The owner argued rather forcefully that the cost-less-depreciation approach is not an appropriate method of valuation for tax assessment purposes, suggesting that the Virginia Supreme Court had rejected it on more than one occasion. The court, however, has ruled that “the use of depreciated reproduction cost as the sole basis for determining fair market value is erroneous only where the taxing authority fails to consider other factors that plainly show such a method ‘would patently lead to unfair and improper results’.” (Citations omitted.) Tidewater Psychiatric Inst. v. City of Virginia Beach, 256 Va. 136, 142, 501 S.E.2d 761 (1998). See also Board of Supervisors v. HCA Health Services, 260 Va. 317, 330, 535 S.E.2d 163 (2000).
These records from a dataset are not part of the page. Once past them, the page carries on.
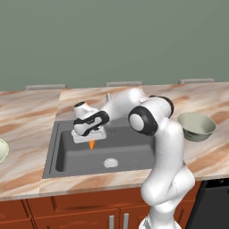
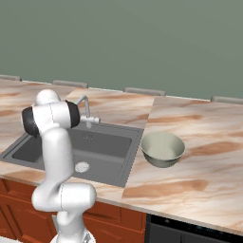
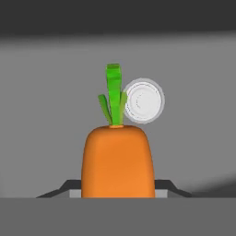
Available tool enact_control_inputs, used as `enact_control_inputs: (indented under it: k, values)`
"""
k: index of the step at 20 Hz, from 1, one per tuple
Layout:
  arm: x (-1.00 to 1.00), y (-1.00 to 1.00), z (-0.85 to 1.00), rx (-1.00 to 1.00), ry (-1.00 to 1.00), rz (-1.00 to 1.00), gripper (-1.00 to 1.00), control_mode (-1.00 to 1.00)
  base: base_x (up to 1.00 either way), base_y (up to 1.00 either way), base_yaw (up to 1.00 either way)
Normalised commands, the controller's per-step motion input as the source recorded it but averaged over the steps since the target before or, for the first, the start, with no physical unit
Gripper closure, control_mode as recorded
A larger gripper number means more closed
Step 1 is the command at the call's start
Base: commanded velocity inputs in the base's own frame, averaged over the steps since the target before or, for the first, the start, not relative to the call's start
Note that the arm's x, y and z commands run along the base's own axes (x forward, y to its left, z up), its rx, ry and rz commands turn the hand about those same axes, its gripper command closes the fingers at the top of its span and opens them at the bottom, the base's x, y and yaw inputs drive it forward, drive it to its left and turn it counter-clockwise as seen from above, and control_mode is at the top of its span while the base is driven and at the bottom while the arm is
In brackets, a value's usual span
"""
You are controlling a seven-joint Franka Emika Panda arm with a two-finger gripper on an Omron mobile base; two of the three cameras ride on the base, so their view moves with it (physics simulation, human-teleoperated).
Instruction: Pick the squashs from the cabinet and place them in one bowl. Pick the carrot from the sink and place it in the other bowl.
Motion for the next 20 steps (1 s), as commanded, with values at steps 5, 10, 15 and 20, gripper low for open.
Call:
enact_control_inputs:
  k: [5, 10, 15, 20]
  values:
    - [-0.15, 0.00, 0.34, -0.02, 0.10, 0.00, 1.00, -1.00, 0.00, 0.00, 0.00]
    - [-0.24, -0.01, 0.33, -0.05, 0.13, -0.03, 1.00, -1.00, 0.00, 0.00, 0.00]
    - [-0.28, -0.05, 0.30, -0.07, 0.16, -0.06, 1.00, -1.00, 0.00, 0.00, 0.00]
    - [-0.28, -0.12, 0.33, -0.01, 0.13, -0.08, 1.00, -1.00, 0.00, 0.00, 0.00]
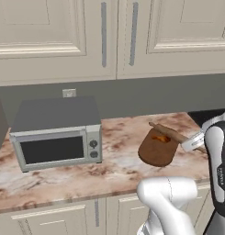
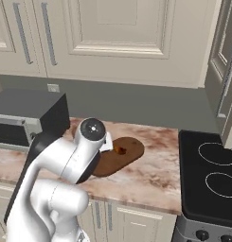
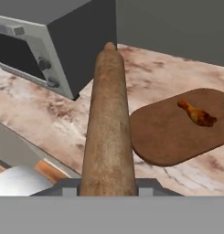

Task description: Open the cabinet, retrieve the rolling pin, and place it next to the meat on the cutting board to prepare for tenderizing.

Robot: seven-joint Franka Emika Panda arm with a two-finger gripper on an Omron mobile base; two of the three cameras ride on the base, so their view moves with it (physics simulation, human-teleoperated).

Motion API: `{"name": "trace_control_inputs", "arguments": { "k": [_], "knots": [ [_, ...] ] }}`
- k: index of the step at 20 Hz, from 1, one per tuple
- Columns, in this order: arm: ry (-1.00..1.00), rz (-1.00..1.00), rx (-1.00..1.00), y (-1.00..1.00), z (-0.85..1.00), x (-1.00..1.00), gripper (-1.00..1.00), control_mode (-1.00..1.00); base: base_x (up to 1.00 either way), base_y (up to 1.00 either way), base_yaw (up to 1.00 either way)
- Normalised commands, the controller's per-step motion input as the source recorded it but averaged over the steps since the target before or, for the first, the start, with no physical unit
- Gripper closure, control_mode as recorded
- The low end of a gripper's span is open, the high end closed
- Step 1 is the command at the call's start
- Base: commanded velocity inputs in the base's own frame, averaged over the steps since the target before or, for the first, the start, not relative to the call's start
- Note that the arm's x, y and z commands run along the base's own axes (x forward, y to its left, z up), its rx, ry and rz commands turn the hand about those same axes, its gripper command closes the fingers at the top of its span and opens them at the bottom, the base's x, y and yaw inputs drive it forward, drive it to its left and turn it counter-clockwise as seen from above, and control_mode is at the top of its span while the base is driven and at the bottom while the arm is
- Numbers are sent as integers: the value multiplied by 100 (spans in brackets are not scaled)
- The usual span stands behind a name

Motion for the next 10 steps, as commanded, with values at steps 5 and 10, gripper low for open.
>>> {"name": "trace_control_inputs", "arguments": {
  "k": [5,10],
  "knots": [
    [2,0,-2,-8,-31,40,100,-100,0,0,0],
    [1,0,0,-4,-31,40,100,-100,0,0,0]
  ]
}}
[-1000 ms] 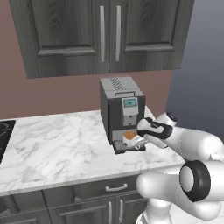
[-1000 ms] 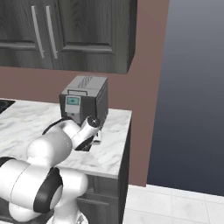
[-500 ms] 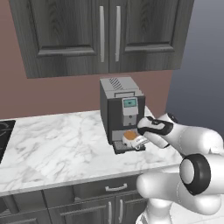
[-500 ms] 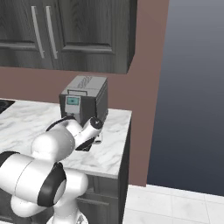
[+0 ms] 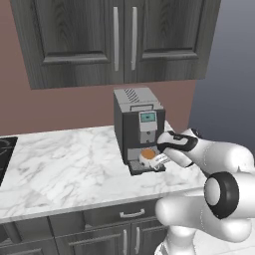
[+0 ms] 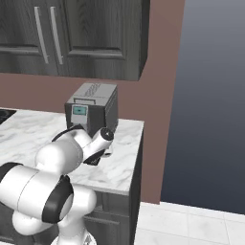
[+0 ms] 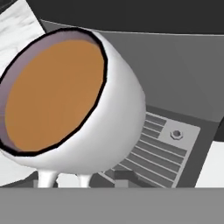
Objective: Pick up the brewed coffee from the coffee machine and place it next to the breakfast plate on the dining counter.
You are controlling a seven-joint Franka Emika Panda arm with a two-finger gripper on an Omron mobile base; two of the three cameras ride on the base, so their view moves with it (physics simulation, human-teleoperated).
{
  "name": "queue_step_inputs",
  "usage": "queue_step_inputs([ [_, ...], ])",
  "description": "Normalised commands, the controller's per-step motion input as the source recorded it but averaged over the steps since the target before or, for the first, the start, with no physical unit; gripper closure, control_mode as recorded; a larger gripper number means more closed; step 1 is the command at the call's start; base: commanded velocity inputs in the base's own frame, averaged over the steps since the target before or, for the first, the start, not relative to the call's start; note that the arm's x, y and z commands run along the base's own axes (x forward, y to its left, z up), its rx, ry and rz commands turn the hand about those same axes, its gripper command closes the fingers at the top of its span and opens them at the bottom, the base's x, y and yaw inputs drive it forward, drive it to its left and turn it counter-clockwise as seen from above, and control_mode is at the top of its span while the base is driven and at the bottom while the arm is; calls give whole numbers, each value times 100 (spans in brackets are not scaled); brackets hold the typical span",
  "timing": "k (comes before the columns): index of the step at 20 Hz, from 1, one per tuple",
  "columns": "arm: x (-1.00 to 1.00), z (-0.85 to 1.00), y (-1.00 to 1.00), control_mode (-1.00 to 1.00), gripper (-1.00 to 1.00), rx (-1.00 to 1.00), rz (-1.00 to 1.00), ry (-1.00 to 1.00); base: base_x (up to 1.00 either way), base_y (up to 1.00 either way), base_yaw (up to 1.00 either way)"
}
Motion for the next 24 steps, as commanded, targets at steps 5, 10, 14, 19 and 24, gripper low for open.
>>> queue_step_inputs([
  [5,-12,8,0,-100,100,0,8,0,0,0,0],
  [10,-35,38,0,-100,100,0,10,0,0,0,0],
  [14,-49,41,0,-100,100,0,11,0,0,0,0],
  [19,-59,7,0,-100,100,-1,14,0,0,0,0],
  [24,-49,18,-14,-100,100,0,10,-9,0,0,0],
])
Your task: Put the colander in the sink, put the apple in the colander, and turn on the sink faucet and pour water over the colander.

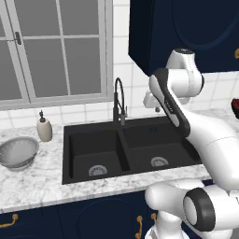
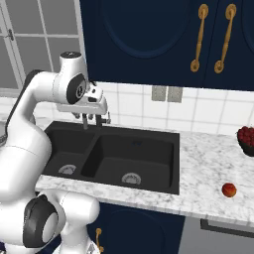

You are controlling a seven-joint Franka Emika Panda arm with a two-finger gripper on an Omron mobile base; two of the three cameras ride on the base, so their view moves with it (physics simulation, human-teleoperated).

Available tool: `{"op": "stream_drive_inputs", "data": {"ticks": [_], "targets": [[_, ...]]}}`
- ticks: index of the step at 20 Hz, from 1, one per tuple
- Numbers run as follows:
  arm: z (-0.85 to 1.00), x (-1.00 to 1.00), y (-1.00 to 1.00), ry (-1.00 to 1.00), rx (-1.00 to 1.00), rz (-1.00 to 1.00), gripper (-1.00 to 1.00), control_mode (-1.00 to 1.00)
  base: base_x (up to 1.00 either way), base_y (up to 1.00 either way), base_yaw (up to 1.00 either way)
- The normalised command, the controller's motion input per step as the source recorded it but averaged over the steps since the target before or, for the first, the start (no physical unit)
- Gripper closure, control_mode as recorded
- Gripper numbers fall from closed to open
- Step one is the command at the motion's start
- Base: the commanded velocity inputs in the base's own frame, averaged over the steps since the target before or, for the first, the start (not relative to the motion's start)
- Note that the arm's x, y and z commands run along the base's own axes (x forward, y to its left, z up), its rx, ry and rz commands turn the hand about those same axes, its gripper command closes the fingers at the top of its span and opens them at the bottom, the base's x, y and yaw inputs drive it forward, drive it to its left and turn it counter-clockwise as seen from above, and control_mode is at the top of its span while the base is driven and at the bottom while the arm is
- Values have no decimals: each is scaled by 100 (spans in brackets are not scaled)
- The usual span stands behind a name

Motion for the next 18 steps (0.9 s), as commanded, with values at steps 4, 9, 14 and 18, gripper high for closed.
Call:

While I certainly can appreciate the owner’s position in view of the commissioner’s interrogatory response and while this argument would be quite compelling if the county had employed the cost approach without consideration of other valuation methods, the testimony adduced at trial clearly suggests that the commissioner, for whatever reason, was mistaken. Mr. Didawick specifically testified that the cost approach was not used and explained the valuation method actually employed in this case and in Shenandoah County generally.

The owner has been persistent in arguing that the capitalization-of-income approach is the only valid method of appraising this type of property and that the County erred when it ignored this appraisal method. The owner’s own expert, however, found that this method does not work for this property. The Virginia Supreme Court, as far as I can tell, has never ruled that the income approach must be used in appraising income-producing property. Indeed, by way of example, it has insisted that a recent sale of the same property be considered in determining fair market value, and this would entail a market-type analysis. Board of Supervisors v. Donatelli & Klein, 228 Va. 620, 325 S.E.2d 342 (1985); and Arlington County Board v. Ginsberg, 228 Va. 633, 325 S.E.2d 348 (1985). The Court has acknowledged that the income approach is the preferable method in appraising such property. Arlington County Board v. Ginsberg, supra, at 640; and Nassif v. The Board of Supervisors, 231 Va. 472, 484, 345 S.E.2d 520 (1986). The Court has further ruled that, if the capitalization of income method is used, then actual contract rents must be considered. Fairfax County v. Nassif, 223 Va. 400 (1982); and Tysons International v. Board of Supervisors, 241 Va. 5 (1991).

*187While, as mentioned above, there are three appraisal methods most commonly accepted, I do not read the Virginia Supreme Court decisions as promulgating an exclusive list and thus requiring that one of the three be used in appraising real estate for tax assessment purposes. Since the owner’s expert has rejected all three of these methods here, the owner cannot be heard to complain that the County did not employ one of them. I do not believe the owner has carried its burden of showing manifest error or a total disregard of controlling evidence.

The Court will affirm the County’s valuation of the property.